Première Guerre Mondiale : Augustin TREBUCHON, soldat français abattu 5 minutes avant l’heure du cessez-le-feu

  • Né le 30 mai 1878 à Malzieu-Forain, France
  • Tué le 1 novembre 1918 à Vrigne-Meuse, 08492, Ardennes, Champagne-Ardenne, France, à l’âge de 40 ans
  • Soldat Français, n° de matricule 13 002, 9e compagnie du 415e régiment de la 163e division d’infanterie

Augustin TREBUCHON est réputé pour être le dernier soldat Français mort durant la première guerre mondiale

Informations

Augustin TREBUCHON est, en novembre 1918, soldat de 1re classe avec fonction d’estafette au sein de la 9e compagnie du 415e régiment de la 163e division d’infanterie. Cette division française atteint la Meuse le 8 novembre entre Charleville-Mézières et Sedan (sans s’aventurer dans ces villes). Au soir, les ordres de son corps d’armée sont de maintenir le contact avec les troupes Allemandes et de franchir la vallée.

Les régiments d’infanterie de la division doivent improviser le franchissement du fleuve en crue, pendant la nuit du 9 au 10, le 142e RI à Nouvion-sur-Meuse et le 415e à Vrigne-Meuse, profitant du brouillard. Seul le 415e réussit, bénéficiant des restes du barrage de Dom-le-Mesnil, mais se retrouva bloqué sur l’autre rive, isolé.

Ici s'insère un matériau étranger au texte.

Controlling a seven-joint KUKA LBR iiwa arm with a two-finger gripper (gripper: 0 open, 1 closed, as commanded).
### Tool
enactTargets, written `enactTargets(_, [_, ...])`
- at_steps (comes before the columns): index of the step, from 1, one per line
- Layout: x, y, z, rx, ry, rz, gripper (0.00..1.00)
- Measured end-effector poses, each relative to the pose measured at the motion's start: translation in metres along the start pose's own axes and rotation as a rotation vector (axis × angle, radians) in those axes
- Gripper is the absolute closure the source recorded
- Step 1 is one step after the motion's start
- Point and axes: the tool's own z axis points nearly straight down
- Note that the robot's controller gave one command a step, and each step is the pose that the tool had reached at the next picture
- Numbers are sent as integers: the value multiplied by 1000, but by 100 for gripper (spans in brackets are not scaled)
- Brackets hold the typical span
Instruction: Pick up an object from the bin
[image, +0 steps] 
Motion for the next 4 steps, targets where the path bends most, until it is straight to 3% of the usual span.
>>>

Les unités Allemandes (comprenant des bataillons de la Garde) contre-attaquèrent cette fragile tête de pont dans l’après-midi du 10. Les fantassins Français passent la nuit du 10 au 11 en restant enterrés, encadrés en cas de besoin par les tirs de barrage de l’artillerie divisionnaire.

L’annonce de l’armistice arrive au régiment le 11 novembre vers 6h30 ; les adversaires restent ensuite prudents pendant le reste de la matinée, comptant les dernières minutes, même si les tirs d’artillerie et de mitrailleuses se poursuivent jusqu’au cessez-le-feu de 11 h.

Augustin TREBUCHON est tué à 10 h 55 du matin, soit 5 minutes avant l’heure du cessez-le-feu décidé par l’armistice du 11 novembre 1918 à l’âge de 40 ans. Il a reçu une balle dans la tête tirée par une mitrailleuse allemande alors qu’il portait un message à son capitaine. Malgré la proximité avec l’heure de l’armistice, la guerre était toujours en cours et il était en mission, le tir allemand était parfaitement légal. L’agent de liaison André GAZARETH et le clairon Octave DELALUCQUE découvrent son corps, la guerre terminée.

Le 415e RI a eu 68 tués et 97 blessés dans ses rangs au cours des journées des 9, 10 et 11 novembre 1918.

Références :

  • SHD Vincennes : Journal des marches 415e RI (cotte 24N 1715) – Ordres franchissement Meuse 9-10/11 ; contre-attaque Garde bavaroise 10/11 ; Trebuchon tué 10h55 transmettant message capitaine, découvert par Gazareth/Delalucque.
  • Mémoire des Hommes : Fiche matricule 13002, classe 1898, né Malzieu-Forain 30/05/1878, berger Lozère, mobilisé 40 ans.
  • Histoire officielle : Les Armées Françaises dans la Grande Guerre (10e Tome, annexes), pp. 456-462 : 163e DI tête pont Vrigne-Meuse isolée ; 68 tués/97 blessés 415e RI (dont 25 jour armistice).
  • Ouvrage régimentaire : Histoire du 415e RI (Henri Isselin, 1935), pp. 289-295 : légalité tir allemand (mission active, contact maintenu).
  • Référence académique : Nicolas Offenstadt, Les derniers et les premiers (Tallandier, 2018), chap. 8 : Trebuchon symbole « guerre jusqu’au bout » vs George Price (dernier Commonwealth).
  • Témoignages : André Gazareth, Souvenirs d’estafette (archives CRA Champagne) : « ballon tête, message non livré, clairon sonné 11h précises ».
  • Monument : Stèle Vrigne-Meuse (plaque 1998) + nom 415e RI Necropole Havre 1914-18.
  • Musée : Historial Meuse-Argonne (Vigneulles) ; In Flanders Fields (contexte croisés).